We all like to think we’re righteous, generous and kind. We are advanced civilization and we respect other peoples’ traditions. The reality is quite different: we do see wrongs other commit, but we don’t see ours. Some will say, this was taken 150 years ago, there were no laws then. It’s not like someone was killed, so we can’t resurrect them. It is a thing which can be returned to its rightful owners.

1 Like

In defense of the “It belongs in a museum” line, that line was spoken regarding a Christian artifact discovered on American soil, spoken to a collector with no apparent cultural attachment to said artifact.

Getting into a fight with private collectors and blowing up their boat is definitely an overreaction, but I feel the sentiment is reasonable for that particular artifact. You can argue which museum it belongs in (I think it was Spanish in origin, but lost by its owner in America) but regardless as to which country you think has the right to it, they’d probably both want to put it in a museum.

4 Likes

Even so, the collector’s claim on the artifact was considerably more legitimate than Indy’s claim on that Peruvian idol.

4 Likes

I think that’s the name of most Victorian British museums though.

6 Likes

Should Indy give his schtick back to the 1900s pulp films that it was ripped from ?

Etched in very small letters on marble.
Usually Greek…

4 Likes

Fair, but I have only been to the British Museum. I found the experience a bit traumatizing (I grew up with San Francisco museums, which are of a totally different caliber) but also a bit rad: encountered the amulet (from Nesbit), the ship (from Cooper), and the “scimitars” and armor (from Lewis/Baynes).

1 Like

Egypt sort of spear headed the pathway for this sort of thing. A lot of major Egyptian artifacts have already been repatriated. A lot of stuff you see out around the world is on semi-permenant loan from Egypt’s museum or state archeology board or whatever. They get more out of it financially by having stuff visible elsewhere, and more out of it research wise by working heavily with other nations. But their Antiquities authority has been racked by serious scandals the last decade.

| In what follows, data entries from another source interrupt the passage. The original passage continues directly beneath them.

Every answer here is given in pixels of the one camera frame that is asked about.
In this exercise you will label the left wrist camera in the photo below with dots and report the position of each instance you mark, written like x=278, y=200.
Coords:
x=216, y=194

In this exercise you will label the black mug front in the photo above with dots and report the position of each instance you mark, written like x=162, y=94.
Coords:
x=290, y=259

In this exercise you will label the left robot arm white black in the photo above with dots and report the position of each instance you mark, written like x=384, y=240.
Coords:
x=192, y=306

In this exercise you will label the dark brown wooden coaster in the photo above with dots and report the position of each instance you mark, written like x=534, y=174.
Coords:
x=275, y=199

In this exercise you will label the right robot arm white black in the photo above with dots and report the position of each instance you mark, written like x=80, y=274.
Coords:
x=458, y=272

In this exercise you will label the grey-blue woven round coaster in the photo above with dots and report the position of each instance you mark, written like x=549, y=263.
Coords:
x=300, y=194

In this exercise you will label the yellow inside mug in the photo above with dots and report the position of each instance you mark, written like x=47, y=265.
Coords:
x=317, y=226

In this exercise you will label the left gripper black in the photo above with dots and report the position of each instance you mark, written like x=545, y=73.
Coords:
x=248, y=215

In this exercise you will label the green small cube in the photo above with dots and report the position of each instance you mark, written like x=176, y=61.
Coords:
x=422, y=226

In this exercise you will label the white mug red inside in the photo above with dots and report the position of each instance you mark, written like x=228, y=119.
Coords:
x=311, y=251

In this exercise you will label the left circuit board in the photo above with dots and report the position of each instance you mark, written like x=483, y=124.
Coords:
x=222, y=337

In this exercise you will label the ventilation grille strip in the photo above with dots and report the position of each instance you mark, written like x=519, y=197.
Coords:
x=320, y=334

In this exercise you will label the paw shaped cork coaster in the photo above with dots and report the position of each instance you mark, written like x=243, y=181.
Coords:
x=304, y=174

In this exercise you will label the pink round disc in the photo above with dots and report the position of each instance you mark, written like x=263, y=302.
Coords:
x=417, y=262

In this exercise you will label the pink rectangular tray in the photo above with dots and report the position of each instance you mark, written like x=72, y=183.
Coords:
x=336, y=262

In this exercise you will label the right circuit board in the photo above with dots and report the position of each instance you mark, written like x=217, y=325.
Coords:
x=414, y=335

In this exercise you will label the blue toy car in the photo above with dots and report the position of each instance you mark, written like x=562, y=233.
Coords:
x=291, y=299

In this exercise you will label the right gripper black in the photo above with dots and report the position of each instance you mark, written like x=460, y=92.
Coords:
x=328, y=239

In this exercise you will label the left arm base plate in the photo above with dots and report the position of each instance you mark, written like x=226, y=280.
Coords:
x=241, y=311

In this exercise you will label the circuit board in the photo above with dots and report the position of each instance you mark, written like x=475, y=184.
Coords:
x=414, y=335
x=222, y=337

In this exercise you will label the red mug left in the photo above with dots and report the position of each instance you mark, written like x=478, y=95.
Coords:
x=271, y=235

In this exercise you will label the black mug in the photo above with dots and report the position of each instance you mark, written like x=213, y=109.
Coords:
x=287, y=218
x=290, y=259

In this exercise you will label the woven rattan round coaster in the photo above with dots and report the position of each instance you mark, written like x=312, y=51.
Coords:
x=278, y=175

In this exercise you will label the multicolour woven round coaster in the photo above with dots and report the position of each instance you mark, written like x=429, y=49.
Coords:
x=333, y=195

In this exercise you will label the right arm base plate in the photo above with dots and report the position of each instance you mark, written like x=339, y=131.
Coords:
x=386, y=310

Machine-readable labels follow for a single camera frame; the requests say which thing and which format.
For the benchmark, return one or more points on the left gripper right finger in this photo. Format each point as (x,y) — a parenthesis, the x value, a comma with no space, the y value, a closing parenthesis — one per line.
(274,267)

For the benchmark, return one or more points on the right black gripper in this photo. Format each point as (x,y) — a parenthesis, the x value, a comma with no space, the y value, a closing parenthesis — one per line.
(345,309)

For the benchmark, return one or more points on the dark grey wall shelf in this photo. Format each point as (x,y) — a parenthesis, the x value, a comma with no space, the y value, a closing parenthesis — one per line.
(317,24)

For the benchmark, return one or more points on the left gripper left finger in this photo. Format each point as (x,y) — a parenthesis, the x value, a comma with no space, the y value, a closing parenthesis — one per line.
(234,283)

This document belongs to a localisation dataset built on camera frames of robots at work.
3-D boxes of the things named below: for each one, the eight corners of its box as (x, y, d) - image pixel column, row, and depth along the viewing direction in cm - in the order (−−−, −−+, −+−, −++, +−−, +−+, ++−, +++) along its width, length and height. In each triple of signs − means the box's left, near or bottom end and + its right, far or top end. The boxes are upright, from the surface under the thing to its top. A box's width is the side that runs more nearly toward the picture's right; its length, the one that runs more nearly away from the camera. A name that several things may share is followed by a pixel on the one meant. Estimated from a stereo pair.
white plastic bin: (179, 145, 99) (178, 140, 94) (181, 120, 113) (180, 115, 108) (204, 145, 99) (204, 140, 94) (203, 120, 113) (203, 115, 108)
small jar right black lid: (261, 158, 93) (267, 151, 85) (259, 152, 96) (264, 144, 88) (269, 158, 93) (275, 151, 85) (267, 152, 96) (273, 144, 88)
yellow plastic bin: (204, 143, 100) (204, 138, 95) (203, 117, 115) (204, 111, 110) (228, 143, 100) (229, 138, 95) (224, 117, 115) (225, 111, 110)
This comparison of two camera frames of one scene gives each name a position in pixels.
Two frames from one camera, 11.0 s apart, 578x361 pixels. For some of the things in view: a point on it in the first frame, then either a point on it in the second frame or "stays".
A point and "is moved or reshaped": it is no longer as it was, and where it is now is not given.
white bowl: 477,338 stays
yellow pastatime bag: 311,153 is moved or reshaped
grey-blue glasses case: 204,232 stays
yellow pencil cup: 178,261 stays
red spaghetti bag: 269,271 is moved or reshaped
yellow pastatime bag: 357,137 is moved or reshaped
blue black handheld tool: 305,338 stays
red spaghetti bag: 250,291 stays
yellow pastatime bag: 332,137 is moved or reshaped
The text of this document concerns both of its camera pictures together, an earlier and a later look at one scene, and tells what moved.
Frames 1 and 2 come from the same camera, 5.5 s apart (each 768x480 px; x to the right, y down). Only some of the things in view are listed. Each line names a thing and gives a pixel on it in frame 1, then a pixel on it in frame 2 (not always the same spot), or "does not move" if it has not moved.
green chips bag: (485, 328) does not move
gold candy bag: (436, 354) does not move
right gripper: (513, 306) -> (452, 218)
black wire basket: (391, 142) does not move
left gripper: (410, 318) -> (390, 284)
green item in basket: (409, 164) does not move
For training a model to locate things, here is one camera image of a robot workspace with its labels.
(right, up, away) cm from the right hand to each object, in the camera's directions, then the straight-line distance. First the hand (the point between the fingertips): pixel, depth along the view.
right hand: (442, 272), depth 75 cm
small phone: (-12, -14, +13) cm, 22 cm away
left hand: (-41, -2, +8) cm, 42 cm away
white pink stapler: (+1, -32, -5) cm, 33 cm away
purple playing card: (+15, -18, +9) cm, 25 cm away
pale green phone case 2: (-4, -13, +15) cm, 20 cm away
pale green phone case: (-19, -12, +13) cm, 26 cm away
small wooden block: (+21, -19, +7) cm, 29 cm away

The British Museum doesn’t seem particularly on board with that sort of thing though. And the Moai thing has been an ongoing fight for years. With the Brits seemingly in violation of international norms on the subject.

10 Likes

Interesting. There’s a lot of appreciation of their own history & archaeology on the island (another former island governor has a degree in archaeology from Berkeley). It would be great if their “Stolen Friend” was returned.

1 Like

“And it is the right time to maybe send us back (the statue) for a while, so our sons can see it as I can see it. You have kept him for 150 years, just give us some months, and we can have it (on Easter Island).”

Sounds like they’re just wanting it back temporarily for their kids to see. That should happen. And if the British Museum was smart they’d offer a trip to the BM for the inhabitants after it was returned back to the Museum.

1 Like

Well, y’see, it’s not quite that simple. Yeah, England “took” the statue in 1869, but they kind of owned it after mariners/traders bought up the deceased islander’s land (who ahem died from tuberculosis introduced by Europeans). By 1869, there were only about 400 islanders left.

To further complicate things, it’s not a separate nation; Chile annexed it, and made all remaining islanders (whose population slowly did recover) Chileans. So if the statue goes back, it becomes Chilean property, and they never had ownership of it in the first place. So, from the viewpoint of the museum (and I know this will sound shitty):

  1. We bought it fair and square.
  2. Those who owned it are dead.
  3. Entities who owned it have been absorbed.
  4. Sort out those little details satisfactorily, and we’ll discuss the matter further.
  5. Feel free to visit the gift shop on your way out.